Parse String

I need a bit of assistance with an ASPX page. This page needs to parse the Domain and keywords (q=) from this String below.

I want to end up with is:

Domain: www.google.com
Keywords: big apple pie

http://www.google.com/#hl=en&sugexp=ppwl&cp=13&gs_id=1k&xhr=t&q=big+apple+pie&pf=p&sclient=psy-ab&source=hp&pbx=1&oq=big+apple+pie&aq=0&aqi=g4&aql=&gs_sm=&gs_upl=&bav=on.2,or.r_gc.r_pw.,cf.osb&fp=b447ab81d5cbad17&biw=1244&bih=751

I’d probably use Regular Expressions:

static void Main(string[] args)
{
	string inz = "http://www.google.com/#hl=en&sugexp=ppwl&cp=13&gs_id=1k&xhr=t&q=big+apple+pie&pf=p&sclient=psy-ab&source=hp&pbx=1&oq=big+apple+pie&aq=0&aqi=g4&aql=&gs_sm=&gs_upl=&bav=on.2,or.r_gc.r_pw.,cf.osb&fp=b447ab81d5cbad17&biw=1244&bih=751/";

	Regex domainName = new Regex(@"http://(.+?)/");
	Regex queryItems = new Regex(@"&q=(.+?)&");

	Match matchDomain = domainName.Match(inz);
	Console.WriteLine(matchDomain.Groups[1].Value);
	Match matchQuery = queryItems.Match(inz);
	Console.WriteLine(matchQuery.Groups[1].Value);

}

Is it always going to be a url there?

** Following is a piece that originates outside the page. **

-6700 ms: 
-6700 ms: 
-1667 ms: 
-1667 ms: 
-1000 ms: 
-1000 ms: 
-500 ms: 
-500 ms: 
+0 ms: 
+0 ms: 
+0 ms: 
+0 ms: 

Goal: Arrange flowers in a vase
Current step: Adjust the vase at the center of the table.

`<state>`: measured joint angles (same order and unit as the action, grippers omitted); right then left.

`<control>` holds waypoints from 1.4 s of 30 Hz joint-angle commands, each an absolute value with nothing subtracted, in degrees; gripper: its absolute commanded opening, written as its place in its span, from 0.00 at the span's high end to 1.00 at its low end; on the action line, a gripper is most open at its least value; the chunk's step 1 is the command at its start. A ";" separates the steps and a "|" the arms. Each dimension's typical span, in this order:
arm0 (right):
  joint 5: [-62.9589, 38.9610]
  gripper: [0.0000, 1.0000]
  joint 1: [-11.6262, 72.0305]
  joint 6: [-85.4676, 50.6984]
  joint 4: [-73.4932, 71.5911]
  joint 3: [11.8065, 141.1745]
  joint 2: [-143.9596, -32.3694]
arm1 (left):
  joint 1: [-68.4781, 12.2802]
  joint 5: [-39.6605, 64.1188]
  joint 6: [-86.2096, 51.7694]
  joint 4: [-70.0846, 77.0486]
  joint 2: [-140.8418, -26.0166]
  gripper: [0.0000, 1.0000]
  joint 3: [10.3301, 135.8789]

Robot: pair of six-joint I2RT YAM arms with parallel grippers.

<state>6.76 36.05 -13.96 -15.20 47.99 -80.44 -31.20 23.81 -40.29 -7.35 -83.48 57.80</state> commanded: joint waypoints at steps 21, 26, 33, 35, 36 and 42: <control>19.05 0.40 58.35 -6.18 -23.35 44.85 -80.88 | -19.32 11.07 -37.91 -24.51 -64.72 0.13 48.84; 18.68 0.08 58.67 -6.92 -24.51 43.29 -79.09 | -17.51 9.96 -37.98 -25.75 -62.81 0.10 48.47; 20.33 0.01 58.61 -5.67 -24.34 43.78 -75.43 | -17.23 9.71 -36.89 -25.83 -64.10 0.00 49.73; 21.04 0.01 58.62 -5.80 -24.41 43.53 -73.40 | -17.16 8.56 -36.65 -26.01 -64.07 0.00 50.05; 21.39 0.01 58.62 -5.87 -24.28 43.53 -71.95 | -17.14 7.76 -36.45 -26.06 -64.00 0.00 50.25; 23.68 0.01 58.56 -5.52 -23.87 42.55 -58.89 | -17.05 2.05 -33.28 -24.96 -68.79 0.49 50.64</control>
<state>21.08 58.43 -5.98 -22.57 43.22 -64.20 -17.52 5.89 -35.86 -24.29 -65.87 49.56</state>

If so, I’d use a new Url(string) then use the properties on that object to snatch the various pieces you want.

I see that you can use .Host to get the domain name but how do you get the specific query item information?

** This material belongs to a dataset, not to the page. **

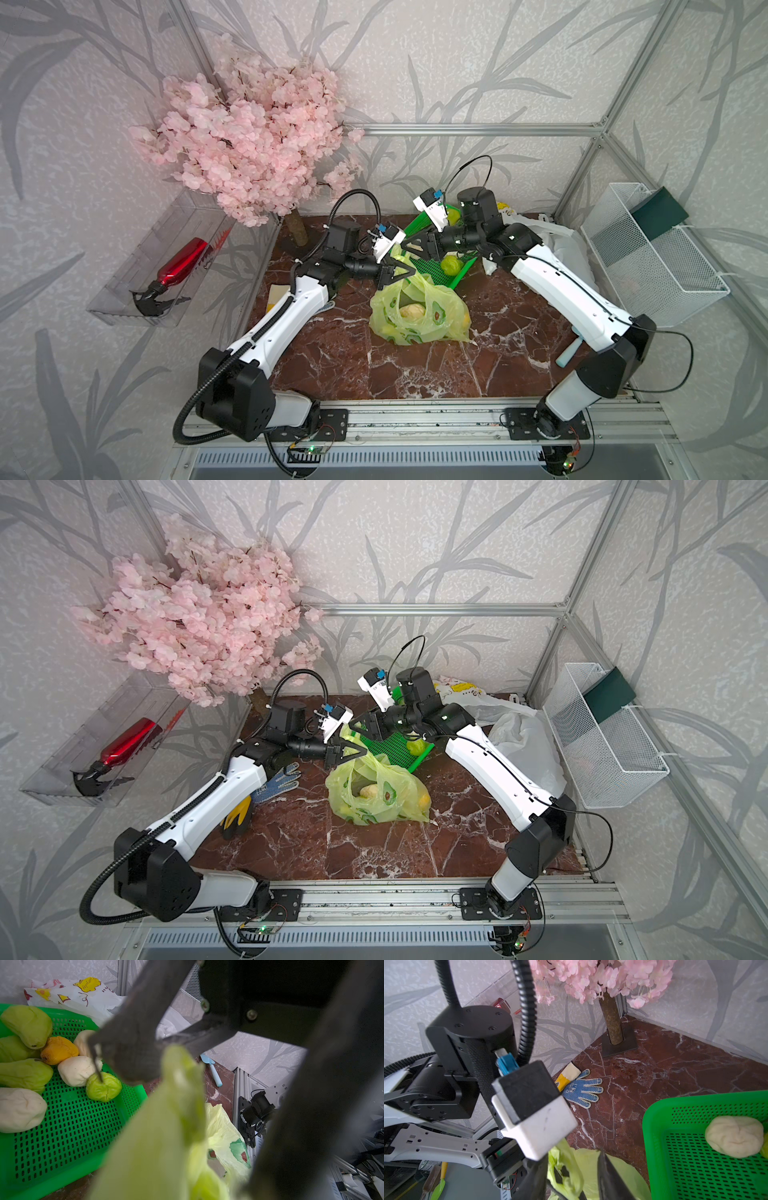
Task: Place the pears into plastic bags & tie knots
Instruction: Tie the plastic bag at the center of the board.
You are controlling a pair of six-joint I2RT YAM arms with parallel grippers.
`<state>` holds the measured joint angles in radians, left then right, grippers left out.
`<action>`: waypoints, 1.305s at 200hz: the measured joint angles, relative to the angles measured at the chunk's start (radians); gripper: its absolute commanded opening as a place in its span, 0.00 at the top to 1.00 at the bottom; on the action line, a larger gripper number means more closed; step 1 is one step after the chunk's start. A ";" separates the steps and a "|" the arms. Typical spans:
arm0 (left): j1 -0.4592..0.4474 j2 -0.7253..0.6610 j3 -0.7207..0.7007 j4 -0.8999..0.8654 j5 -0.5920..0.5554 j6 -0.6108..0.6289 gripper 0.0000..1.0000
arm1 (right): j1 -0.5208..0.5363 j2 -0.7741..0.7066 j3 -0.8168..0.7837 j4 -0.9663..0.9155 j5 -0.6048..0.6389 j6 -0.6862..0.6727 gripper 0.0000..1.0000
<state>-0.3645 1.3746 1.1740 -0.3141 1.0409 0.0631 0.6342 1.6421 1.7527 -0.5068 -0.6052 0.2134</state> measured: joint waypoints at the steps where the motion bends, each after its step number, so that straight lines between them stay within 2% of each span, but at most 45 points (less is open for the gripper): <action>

I believe there is a .Query method you can use. IIRC. But it has been ages since I have worked with this, so cannot remember exactly how its done now again.

I think .Query will give you the entire query string but it doesn’t allow me to get the [“q”] value unless I’m forgetting something. There is no query, or at least no question mark, in the original post, so that may screw things up a bit, too.

Missed the lack of a question mark, though that is easily fixable in this case – replace the hashbang with a question mark.

Could have sworn the Uri object it gave nice access to the query string but it seems I was mistaken here. Or I was using a custom extension at the time.

Thanks for all the replies, I appreciate your time.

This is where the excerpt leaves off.